Vinte minutos depois, eu assistia Lettie dar banho em Naíma na nossa—digo, na sua suíte. Ela tinha razão. Era muito relaxante. Durante o banho, ela deixou tocando músicas clássicas calmas num pequeno rádio apoiado na pia. Logo, Naíma já piscava com olhos pesados de sono. Contudo, mesmo com sono, ela não tirava os olhos de mim.
— Normalmente, tomamos banho juntas — disse Lettie ao fazer massagens nos pezinhos dela. Então, afinou a voz: — Mas, hoje temos uma visita muuuito especial, não é mesmo, meu amor? Sim, sim! É o Piccolo, você viu?
Naíma sorriu outra vez e Lettie virou-se para mim.
— Como será que ela vai te chamar quando aprender a falar, hein? — Ela voltou-se para a filha e afinou de novo a voz: — Vai chamá-lo de "Piccolo"ou "Sr. Piccolo" igual o seu priminho Gohan?
Ou "Papai", talvez?
Esbocei um pequeno sorriso ao meu cérebro pensar naquilo sem meu consentimento. Meus olhos se encontraram com os de Naíma outra vez, e tudo o que desejei foi que meu pensamento se tornasse realidade.

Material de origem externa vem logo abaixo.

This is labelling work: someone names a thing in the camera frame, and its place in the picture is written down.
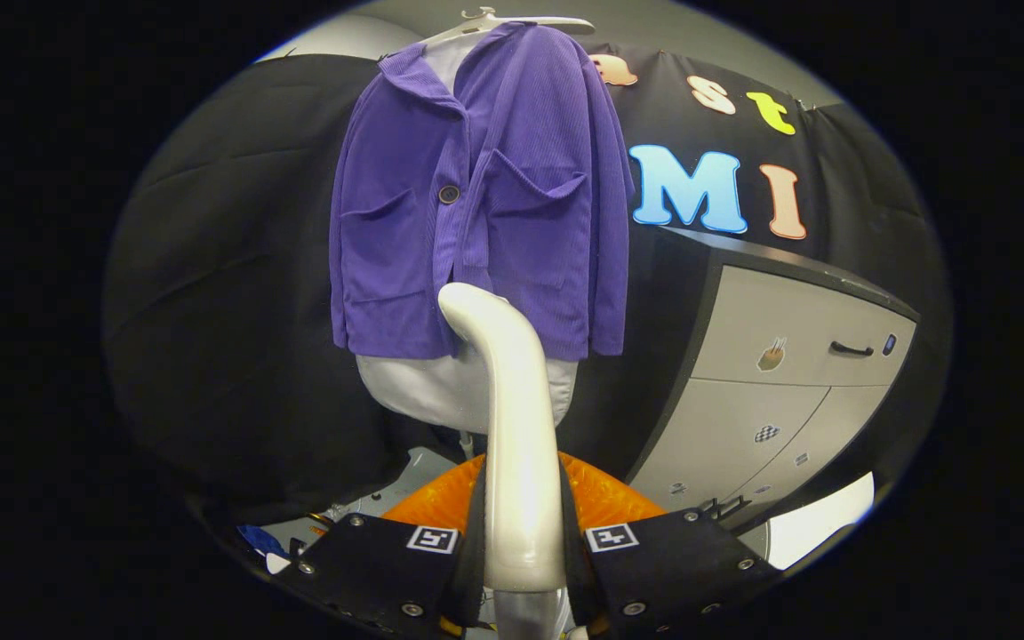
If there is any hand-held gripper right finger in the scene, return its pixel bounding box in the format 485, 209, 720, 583
556, 452, 781, 639

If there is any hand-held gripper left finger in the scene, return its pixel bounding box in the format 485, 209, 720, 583
294, 453, 488, 636

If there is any white garment steamer head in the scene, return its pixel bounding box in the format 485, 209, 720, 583
437, 282, 568, 595

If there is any purple corduroy jacket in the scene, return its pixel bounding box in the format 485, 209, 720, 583
328, 22, 636, 361

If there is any white clothes hanger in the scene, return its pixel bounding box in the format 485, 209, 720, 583
419, 7, 596, 45

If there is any white padded mannequin form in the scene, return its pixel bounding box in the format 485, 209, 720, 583
356, 37, 580, 436

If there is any blue cloth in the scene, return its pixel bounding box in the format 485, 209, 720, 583
236, 524, 291, 559

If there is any grey cabinet with dark top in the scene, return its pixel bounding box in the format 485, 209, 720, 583
623, 227, 922, 534

"Se isso acontecer um dia, então, será o fim." A voz fria e ameaçadora do meu Inimigo sobressaiu a minha, e a tristeza só não consumiu o meu coração naquele momento porque eu estava na presença acolhedora das duas.
Depois do banho, Lettie apoiou Naíma na cama para secá-la e vesti-la, com direito a cremes com cheirinho de bebê e mais massagens relaxantes.
— Acho que ela gostou de você, Piccolo… — Lettie viu que Naíma ainda mantinha os olhos cansados grudados em mim. Era impressão minha, ou Lettie demonstrou um profundo… contentamento em sua declaração? Só sei que, quando menos percebi, eu havia ajoelhado na beira da cama para ficar na altura de Naíma. Por que eu perdia o autocontrole perto das duas??
— Posso? — perguntei a Lettie, e ela assentiu. Devagar, peguei na pequena mão de Naíma, que apertou meu polegar. Não consegui esconder um sorriso orgulhoso.
Naíma não era uma Namekuseijin, mas era forte como uma.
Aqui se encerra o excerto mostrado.